Here at Kaspersky, we’ve been using AI in our mobile security solution for some time now. At the recent Mobile World Congress in Barcelona, Viktor Chebyshev of our Global Research and Analysis Team (GReAT) talked about why — and what we’ve achieved with the technology.
A brief history of mobile malware evolution
First, a bit of background on the evolution of malicious apps for Android. The operating system appeared back in 2007, and the first Android smartphone, the HTC Dream, became available in 2008. Malware writers quickly got to know the new platform, and by 2009 the world saw the first malicious programs for Android.
True, there weren’t many at first: Back in 2009, Kaspersky was detecting about three new Android threats a month, a number Chebyshev, armed with only a simple signature-based antivirus engine, could manage on his own.

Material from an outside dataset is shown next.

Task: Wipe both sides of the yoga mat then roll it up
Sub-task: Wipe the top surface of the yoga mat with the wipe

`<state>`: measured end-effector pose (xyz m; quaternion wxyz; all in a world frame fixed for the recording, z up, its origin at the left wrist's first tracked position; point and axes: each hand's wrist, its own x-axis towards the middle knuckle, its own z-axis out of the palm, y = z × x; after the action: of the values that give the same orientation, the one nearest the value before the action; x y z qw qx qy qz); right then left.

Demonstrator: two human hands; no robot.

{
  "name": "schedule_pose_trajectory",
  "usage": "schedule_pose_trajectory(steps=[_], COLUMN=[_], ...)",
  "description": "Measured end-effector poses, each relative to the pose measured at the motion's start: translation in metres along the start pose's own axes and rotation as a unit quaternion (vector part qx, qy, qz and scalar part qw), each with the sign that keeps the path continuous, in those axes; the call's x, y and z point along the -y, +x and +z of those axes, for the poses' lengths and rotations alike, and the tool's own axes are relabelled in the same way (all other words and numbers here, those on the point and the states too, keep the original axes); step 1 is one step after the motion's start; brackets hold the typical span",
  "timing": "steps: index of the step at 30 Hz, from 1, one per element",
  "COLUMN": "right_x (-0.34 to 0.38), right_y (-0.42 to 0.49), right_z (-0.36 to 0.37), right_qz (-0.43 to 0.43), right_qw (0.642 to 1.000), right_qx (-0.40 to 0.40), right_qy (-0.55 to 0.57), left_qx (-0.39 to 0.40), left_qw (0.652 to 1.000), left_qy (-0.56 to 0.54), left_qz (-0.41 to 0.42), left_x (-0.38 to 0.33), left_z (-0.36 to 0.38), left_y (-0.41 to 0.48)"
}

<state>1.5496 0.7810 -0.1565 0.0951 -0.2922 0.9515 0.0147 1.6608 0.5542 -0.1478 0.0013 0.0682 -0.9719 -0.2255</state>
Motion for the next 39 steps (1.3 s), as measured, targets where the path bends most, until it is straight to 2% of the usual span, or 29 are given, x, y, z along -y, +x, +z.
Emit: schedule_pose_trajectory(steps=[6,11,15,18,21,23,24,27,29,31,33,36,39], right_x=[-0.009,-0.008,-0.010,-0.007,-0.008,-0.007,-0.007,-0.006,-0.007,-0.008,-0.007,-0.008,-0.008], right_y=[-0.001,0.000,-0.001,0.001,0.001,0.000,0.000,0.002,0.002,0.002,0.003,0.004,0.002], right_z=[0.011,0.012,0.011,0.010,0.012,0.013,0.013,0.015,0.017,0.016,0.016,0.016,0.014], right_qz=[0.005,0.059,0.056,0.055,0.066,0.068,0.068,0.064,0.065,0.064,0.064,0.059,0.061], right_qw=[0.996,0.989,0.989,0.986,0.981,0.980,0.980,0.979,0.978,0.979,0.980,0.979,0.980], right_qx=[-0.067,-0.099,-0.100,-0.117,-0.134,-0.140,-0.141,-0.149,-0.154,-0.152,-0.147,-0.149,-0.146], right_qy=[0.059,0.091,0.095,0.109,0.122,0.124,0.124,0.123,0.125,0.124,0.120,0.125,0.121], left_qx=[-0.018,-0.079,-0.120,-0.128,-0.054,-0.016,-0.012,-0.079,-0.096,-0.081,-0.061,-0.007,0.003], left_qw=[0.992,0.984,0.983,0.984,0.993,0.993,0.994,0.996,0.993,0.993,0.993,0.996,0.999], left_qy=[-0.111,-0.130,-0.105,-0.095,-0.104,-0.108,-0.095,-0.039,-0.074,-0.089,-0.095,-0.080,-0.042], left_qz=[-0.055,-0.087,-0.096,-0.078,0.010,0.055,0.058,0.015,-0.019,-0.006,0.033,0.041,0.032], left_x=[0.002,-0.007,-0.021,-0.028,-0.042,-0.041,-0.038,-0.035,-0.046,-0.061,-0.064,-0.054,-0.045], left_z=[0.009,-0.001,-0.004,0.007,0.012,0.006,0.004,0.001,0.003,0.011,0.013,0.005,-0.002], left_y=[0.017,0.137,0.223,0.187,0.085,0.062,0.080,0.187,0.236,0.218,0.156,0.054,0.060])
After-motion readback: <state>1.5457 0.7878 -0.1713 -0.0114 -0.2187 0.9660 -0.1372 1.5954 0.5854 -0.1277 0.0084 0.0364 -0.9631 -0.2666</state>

Very soon, however, the number of threats snowballed, and by 2010 our monthly detections of new Android malware had shot up to 20,000. The signature-based engine still managed, but far more time was spent on analyzing the malicious files.
As the operating system’s popularity soared, the amount of new Android malware swelled. In 2012, we were detecting an average of 467,515 samples per month, our team of mobile threat analysts had grown to four, and heuristic analysis and statistical methods supplemented the signature-based engine — but that wasn’t enough.
Fttkit provides a striking example of how mobile threats have evolved. The creators of this Trojan dropper call it an “automated service to protect Android apps,” but it actually helps fellow malware writers evade antivirus detection. It works by using obfuscation to trick security solutions and then installing other malware, usually banking Trojans. We know of more than 360,000 unique versions of Fttkit, and the figure continues to grow.
AI for mobile security
To pick through that number of malware samples manually would require an ever-expanding team, and, more important, would take a lot of time (during which users could pick up new malware).
That’s where machine-learning technologies come in and can save significant amounts of time and resources. However, such technologies are quite resource-intensive, meaning that doing all of the necessary work right on a user’s device can reduce performance and battery life. To minimize the impact, we use a hybrid option, with the smartphone performing less-resource-intense operations and then sending data to the cloud for the heavy lifting. This model ensures reliable protection and quick responses to new threats with minimal impact on smartphone performance and battery life.
Here’s what we achieved by implementing machine learning in Kaspersky Internet Security for Android:
The verdict delivered by the machine-learning technologies in our solution for Android — DangerousObject.AndroidOS.GenericML — is currently on the Top-3 list, accounting for 6.63% of all malware for this operating system detected by our products.
Most significantly, our mobile products detect around 33% of all new Android threats using AI.
This is made possible by a combination of factors. First, we have an extensive mobile threat database, which we have maintained since 2009. Second, our team of mobile threat researchers has unique expertise in the field. Third, we have a team of machine-learning experts who effectively integrate this technology into our products. All this combined helps our mobile security solutions consistently top independent tests in terms of both protection and performance.